A space efficient alternative to base-64
HTML Other

readme.md

Base-122 Encoding

A space efficient UTF-8 binary-to-text encoding created as an alternative to base-64 in data URIs. Base-122 is ~14% smaller than equivalent base-64 encoded data. Details of motivation and implementation can be found on this article.

Base-122 is currently an experimental encoding, and may undergo changes.

Basic Usage

Base-122 encoding produces UTF-8 characters, but encodes more bits per byte than base-64.

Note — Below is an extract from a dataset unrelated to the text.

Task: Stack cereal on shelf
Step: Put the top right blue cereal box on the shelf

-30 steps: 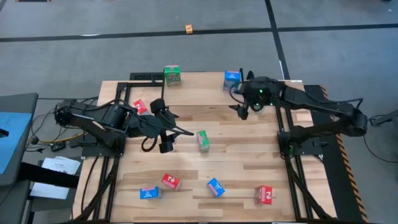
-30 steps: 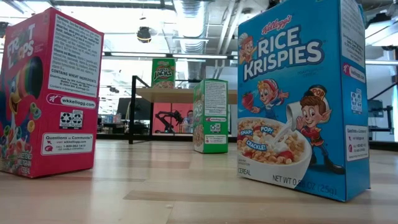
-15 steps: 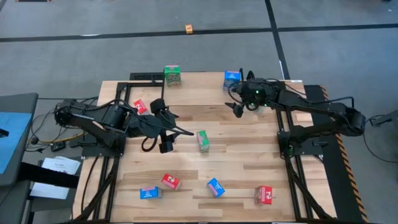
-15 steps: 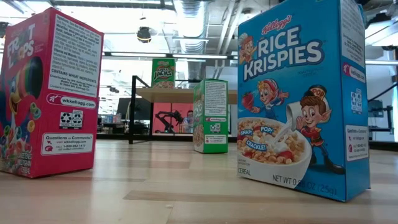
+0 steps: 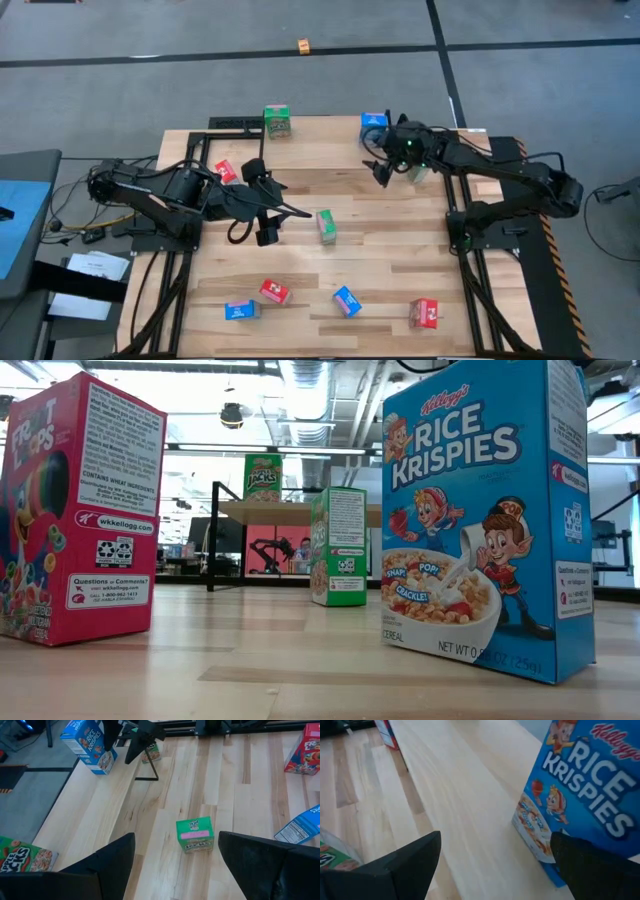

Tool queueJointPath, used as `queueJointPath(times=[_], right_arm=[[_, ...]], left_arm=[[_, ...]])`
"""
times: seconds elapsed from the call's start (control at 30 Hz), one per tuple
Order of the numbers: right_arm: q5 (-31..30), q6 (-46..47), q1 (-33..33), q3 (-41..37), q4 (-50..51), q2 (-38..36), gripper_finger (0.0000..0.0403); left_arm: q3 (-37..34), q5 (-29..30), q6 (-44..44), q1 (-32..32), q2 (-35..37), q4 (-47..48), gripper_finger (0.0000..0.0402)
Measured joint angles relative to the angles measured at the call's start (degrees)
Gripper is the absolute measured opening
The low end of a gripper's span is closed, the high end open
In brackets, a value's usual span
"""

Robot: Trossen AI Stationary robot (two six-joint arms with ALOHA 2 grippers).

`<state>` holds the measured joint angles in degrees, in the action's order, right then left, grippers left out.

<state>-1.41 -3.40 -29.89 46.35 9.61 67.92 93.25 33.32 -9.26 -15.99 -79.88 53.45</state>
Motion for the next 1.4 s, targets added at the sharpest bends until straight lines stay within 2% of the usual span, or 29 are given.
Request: queueJointPath(times=[0.37,0.77,1.4], right_arm=[[1.13,-1.51,-2.25,0.04,-1.17,0.21,0.04],[2.93,1.03,-1.39,0.09,-6.68,6.44,0.04],[2.9,0.39,-4.17,0.09,-8.9,6.4,0.04]], left_arm=[[0.0,0.0,0.0,0.0,0.01,0.0,0.0277],[0.0,-0.04,0.0,0.0,0.0,0.01,0.0277],[0.0,-0.09,0.0,0.01,0.0,0.01,0.0277]])
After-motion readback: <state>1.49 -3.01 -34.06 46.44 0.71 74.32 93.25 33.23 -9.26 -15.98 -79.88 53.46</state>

let base122 = require('./base122');
let inputData = require('fs').readFileSync('example.jpg')
let base64Encoded = inputData.toString('base64');
let base122Encoded = Buffer.from(base122.encode(inputData), 'utf8');

console.log("Original size = " + inputData.length); // Original size = 1429
console.log("Base-64 size = " + base64Encoded.length); // Base-64 size = 1908
console.log("Base-122 size = " + base122Encoded.length); // Base-122 size = 1635
console.log("Saved " + (base64Encoded.length - base122Encoded.length) + " bytes") // Saved 273 bytes

Note, even though base-122 produces valid UTF-8 characters, control characters aren't always preserved when copy pasting. Therefore, encodings should be saved to files through scripts, not copy-pasting. Here is an example of saving base-122 to a file:

let base122 = require('./base122'), fs = require('fs');
let encodedData = base122.encode([0b01101100, 0b11110000]);
fs.writeFileSync('encoded.txt', Buffer.from(encodedData), {encoding: 'utf-8'});

And to decode a base-122 encoded file:

let base122 = require('./base122'), fs = require('fs');
let fileData = fs.readFileSync('encoded.txt', {encoding: 'utf-8'});
let decodedData = base122.decode(fileData);

Using in Web Pages

Base-122 was created with the web in mind as an alternative to base-64 in data URIs. However, as explained in this article, base-122 is not recommended to be used in web pages. Base-64 compresses better than base-122 with gzip, and there is a performance penalty of decoding. However, the web decoder is still included in this repository as a proof-of-concept.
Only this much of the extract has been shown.